When flowers begin to wilt, you may pluck them at the base. Leave on all buds and leaves. Once all of the blooms die, you may place your mums outside. Cover the pots with dried leaves to protect them from the cold, but otherwise, allow them to go dormant. Before your mums begin to bloom again in spring, you will need to prune them. Cut the stems back to about 12 inches, or even shorter if you would prefer a thicker plant.

You can begin watering your potted mums again in spring once new growth has begun and color has returned. Again, keep them watered properly throughout the growing season, and fertilize once a week for the first few months. Once new blooms are present, you can cut back on fertilizing.

Advanced Care for Mums

With proper regimented care, your mums will produce bright bushy flowers for many years. They can be planted outdoors in flower beds, in hanging baskets, or pots. They are easy to grow year-round but do require some protection and maintenance in the wintertime. Use these guidelines for advanced care for mums.

Location

Choose a sunny location in your yard where the mums can get at least a half-day of sun. Avoid transplanting them to a new location for at least 3 years so they can get established. Plant them in the ground with 18 to 30-inch gaps between them.

Soil

Plant mums in nutrient-rich sandy soil with organic matter. Ensure the hole it is planted in is very deep and has adequate drainage, which is very important for the mum’s health during winter months. Each year assess the soil for pests and disease and treat accordingly.

Water

Apply enough water to keep the soil moist, but not waterlogged. Overwatering can lead to root rot. For most climates, water every day or every other day unless there is frequent rainfall. After planting a new mum, water it two to three times a week.

Fertilizer

Apply a general fertilizer with ratio 6-12-6 each month at one half to one pound for every 100 square feet. Or use liquid fertilizer once a month. There’s no need to feed mums during the fall.

Pruning

To encourage bushy development of your mums, pinch off the new growth in the spring. When the branches reach 6 inches, pinch them down by 2 to 3 inches. Let the branches grow again 5 to 6 inches and pinch again. Stop pinching branches by the end of summer because they will start to develop new buds. Stop pinching after the second week of July in northern climates and the last week of July for southern climates.

Dividing

Dig up and divide mums every 3 to 5 years. Air circulation and nutrients are important for healthy flowering, so thinning out your mums will encourage healthy production through the years. Separate the mums with a sharp knife, and replant in rich soil.

Winter Care

Keep the soil moist during cold months. After the plant dies back, cut it down slightly and apply a straw mulch. Avoid cutting down to soil or you’ll have fewer stems next season. Use mulch to keep the soil dry and warm, which prevents roots from being damaged by freezing and thawing. In April, remove old foliage and mulch when you notice new growth.

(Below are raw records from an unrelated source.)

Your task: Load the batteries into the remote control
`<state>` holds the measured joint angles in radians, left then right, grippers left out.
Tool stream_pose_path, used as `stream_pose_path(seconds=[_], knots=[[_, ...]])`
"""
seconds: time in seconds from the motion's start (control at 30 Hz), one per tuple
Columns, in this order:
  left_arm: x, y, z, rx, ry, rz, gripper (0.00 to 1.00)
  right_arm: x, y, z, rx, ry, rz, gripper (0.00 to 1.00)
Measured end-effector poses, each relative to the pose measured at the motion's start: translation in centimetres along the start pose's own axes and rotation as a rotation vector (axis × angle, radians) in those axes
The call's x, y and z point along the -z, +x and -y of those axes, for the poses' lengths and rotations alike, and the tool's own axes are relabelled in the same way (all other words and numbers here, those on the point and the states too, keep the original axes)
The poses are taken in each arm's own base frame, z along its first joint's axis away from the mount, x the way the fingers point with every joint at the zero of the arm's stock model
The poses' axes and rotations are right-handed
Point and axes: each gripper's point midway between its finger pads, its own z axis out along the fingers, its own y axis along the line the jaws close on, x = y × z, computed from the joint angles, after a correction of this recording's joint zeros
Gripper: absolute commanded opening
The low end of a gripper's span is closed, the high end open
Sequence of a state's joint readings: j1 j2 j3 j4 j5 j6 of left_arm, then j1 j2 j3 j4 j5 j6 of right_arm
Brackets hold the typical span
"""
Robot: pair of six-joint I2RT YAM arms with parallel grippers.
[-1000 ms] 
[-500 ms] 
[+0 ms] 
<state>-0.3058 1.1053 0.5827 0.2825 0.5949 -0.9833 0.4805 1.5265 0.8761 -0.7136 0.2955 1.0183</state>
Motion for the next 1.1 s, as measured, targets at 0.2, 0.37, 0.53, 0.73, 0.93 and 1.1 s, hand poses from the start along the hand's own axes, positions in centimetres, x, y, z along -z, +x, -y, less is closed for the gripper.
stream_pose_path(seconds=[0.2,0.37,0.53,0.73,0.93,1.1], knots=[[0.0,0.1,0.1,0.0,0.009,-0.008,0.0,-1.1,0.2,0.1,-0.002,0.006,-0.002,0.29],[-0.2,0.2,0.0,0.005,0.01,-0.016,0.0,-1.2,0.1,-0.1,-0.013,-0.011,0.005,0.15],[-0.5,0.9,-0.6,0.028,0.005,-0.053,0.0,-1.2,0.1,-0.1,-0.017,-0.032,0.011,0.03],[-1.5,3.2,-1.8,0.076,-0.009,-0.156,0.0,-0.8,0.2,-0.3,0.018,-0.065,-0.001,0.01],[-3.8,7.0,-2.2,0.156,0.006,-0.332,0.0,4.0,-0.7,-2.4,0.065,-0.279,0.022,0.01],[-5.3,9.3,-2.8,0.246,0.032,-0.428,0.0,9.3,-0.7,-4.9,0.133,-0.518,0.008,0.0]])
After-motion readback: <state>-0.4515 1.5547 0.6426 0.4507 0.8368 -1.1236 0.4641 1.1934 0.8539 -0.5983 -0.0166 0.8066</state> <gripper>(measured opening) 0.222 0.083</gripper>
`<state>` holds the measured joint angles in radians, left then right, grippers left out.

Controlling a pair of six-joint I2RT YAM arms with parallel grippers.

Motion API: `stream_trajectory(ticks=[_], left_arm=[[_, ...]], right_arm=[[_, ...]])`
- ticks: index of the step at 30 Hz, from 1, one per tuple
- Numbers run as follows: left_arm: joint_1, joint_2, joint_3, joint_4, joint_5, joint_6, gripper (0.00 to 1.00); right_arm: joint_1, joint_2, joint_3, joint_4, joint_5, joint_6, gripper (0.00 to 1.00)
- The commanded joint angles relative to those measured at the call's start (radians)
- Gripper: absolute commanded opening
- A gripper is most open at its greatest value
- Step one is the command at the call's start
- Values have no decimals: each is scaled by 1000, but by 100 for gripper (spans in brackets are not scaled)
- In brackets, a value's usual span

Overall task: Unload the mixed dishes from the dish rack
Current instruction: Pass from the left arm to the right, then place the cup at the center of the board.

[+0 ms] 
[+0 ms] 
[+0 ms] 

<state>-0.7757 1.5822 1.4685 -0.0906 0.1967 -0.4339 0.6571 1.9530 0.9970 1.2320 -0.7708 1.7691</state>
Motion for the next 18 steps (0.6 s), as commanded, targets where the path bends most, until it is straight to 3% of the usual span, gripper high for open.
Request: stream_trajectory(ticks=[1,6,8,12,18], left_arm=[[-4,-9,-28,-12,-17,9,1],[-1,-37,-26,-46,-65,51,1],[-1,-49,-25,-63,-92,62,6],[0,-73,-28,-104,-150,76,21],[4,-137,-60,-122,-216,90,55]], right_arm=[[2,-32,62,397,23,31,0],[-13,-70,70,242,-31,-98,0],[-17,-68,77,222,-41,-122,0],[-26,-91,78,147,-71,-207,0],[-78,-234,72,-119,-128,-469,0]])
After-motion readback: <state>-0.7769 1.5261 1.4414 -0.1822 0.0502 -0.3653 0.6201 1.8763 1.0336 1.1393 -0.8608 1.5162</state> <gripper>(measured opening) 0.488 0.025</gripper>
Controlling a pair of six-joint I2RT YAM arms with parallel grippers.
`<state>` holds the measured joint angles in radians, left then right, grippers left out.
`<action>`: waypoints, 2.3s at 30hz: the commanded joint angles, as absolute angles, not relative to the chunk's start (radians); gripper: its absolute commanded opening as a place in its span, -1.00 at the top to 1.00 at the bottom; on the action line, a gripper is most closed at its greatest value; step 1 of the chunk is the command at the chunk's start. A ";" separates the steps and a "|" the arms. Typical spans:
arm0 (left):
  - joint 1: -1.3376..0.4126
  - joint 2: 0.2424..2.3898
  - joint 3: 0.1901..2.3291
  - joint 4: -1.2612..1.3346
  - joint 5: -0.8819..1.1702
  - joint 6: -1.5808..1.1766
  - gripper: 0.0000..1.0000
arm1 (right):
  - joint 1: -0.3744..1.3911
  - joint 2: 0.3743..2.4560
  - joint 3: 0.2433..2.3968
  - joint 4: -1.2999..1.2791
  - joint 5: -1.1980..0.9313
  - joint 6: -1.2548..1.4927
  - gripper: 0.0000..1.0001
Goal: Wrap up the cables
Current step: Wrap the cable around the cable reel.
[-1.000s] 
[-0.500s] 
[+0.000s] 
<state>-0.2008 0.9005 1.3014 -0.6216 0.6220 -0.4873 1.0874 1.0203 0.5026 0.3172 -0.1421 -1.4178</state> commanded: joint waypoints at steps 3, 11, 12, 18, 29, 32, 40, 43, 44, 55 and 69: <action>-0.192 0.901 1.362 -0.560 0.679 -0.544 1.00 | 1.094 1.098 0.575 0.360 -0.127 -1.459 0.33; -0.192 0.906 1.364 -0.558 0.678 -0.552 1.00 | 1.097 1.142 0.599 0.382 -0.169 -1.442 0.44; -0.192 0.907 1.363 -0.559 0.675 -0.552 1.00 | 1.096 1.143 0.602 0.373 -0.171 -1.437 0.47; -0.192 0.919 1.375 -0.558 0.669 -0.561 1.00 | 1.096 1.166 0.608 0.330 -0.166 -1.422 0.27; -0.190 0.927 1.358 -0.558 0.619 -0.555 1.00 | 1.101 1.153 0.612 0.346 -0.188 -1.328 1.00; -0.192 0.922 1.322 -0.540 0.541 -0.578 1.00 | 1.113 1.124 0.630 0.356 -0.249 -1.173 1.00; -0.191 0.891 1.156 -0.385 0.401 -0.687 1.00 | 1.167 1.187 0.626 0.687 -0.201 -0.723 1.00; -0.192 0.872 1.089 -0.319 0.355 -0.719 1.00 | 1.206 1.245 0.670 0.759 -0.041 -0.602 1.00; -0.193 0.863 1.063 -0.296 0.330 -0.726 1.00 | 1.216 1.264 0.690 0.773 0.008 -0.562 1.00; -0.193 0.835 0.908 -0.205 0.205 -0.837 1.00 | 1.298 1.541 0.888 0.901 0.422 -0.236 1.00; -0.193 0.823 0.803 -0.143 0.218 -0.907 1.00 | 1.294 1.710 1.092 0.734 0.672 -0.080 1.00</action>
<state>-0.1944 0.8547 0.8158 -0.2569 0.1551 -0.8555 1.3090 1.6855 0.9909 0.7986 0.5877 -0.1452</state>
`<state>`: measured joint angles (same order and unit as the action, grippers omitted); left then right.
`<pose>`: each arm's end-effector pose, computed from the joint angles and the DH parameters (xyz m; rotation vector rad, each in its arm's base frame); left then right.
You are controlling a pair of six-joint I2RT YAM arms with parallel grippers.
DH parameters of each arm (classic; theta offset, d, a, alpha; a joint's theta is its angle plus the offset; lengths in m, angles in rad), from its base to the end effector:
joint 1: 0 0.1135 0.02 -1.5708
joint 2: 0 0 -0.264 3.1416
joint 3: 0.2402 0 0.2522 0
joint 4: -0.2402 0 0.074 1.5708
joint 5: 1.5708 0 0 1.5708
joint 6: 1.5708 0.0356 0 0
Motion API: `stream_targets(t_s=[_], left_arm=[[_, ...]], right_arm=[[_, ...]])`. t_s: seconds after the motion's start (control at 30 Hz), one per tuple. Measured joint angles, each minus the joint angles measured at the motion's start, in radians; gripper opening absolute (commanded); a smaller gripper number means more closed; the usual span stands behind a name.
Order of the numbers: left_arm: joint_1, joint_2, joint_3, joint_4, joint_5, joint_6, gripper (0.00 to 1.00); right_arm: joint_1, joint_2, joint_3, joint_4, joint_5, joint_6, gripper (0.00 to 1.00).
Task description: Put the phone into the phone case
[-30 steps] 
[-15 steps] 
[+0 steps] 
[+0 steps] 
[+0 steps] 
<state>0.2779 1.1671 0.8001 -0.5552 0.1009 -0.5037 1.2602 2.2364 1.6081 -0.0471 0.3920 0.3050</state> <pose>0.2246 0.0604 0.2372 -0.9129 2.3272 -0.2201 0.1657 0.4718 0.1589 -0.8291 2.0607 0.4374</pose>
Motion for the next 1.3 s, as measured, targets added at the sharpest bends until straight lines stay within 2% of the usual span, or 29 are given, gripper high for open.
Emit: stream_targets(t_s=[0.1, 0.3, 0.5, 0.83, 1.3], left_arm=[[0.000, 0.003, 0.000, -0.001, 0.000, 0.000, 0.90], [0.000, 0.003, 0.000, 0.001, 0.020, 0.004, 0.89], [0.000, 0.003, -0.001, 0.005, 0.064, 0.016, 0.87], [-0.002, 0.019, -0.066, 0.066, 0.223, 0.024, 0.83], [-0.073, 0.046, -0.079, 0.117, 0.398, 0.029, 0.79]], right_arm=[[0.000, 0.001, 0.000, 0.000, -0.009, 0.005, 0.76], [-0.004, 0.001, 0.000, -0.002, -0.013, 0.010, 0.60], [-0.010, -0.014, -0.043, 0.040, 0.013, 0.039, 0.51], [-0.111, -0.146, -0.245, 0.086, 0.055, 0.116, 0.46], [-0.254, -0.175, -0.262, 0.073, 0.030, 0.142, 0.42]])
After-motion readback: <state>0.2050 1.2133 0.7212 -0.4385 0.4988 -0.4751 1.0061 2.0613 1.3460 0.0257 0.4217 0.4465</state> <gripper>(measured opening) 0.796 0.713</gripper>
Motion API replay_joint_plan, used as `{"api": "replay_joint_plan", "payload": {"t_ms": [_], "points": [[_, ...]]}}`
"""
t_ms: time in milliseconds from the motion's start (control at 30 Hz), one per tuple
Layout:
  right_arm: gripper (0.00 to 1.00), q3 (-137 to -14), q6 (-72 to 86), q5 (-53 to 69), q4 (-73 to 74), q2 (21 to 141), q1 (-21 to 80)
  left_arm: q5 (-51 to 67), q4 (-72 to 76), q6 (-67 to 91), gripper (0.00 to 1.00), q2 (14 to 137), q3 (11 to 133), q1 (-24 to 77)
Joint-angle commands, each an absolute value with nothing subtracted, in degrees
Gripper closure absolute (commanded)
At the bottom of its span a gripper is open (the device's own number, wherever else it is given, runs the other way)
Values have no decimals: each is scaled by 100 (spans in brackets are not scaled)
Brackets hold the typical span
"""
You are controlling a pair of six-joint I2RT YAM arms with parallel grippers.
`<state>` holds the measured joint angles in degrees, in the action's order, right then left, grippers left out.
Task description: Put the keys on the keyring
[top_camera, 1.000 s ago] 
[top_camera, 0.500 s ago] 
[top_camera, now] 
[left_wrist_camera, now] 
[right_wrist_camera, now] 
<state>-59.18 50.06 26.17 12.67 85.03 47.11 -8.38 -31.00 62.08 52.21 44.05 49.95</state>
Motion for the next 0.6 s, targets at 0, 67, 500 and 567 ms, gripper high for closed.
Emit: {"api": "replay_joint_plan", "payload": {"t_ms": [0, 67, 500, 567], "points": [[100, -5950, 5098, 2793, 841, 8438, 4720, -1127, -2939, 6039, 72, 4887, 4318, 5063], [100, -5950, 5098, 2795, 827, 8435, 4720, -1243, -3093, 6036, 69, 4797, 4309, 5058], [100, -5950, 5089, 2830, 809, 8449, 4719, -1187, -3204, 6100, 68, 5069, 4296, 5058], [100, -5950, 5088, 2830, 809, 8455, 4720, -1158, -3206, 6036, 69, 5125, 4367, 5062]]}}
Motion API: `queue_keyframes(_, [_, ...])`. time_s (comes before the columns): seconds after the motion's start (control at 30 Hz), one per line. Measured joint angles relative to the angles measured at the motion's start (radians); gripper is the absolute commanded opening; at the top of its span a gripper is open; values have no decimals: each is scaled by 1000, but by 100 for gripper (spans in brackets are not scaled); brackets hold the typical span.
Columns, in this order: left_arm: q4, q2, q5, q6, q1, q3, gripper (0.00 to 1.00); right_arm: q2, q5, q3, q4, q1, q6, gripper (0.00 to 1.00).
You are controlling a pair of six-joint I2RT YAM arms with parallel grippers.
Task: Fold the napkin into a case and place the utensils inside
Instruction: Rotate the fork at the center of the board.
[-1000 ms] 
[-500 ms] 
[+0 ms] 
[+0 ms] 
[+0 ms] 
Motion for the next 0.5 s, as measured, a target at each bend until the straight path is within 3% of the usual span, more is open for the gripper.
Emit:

If you have potted mums, move them to a cool light location during winter months. Water them to keep the soil moist, but avoid overwatering. At the beginning of spring, put potted mums in the partial sun during the day and bring inside to a cool room at night. Mums that grow new foliage during the winter should be planted outdoors after the last frost in the spring. Mums without new growth can be planted in the soil when temperatures are still freezing at night. Apply bloom fertilizer when the chance of frost is gone.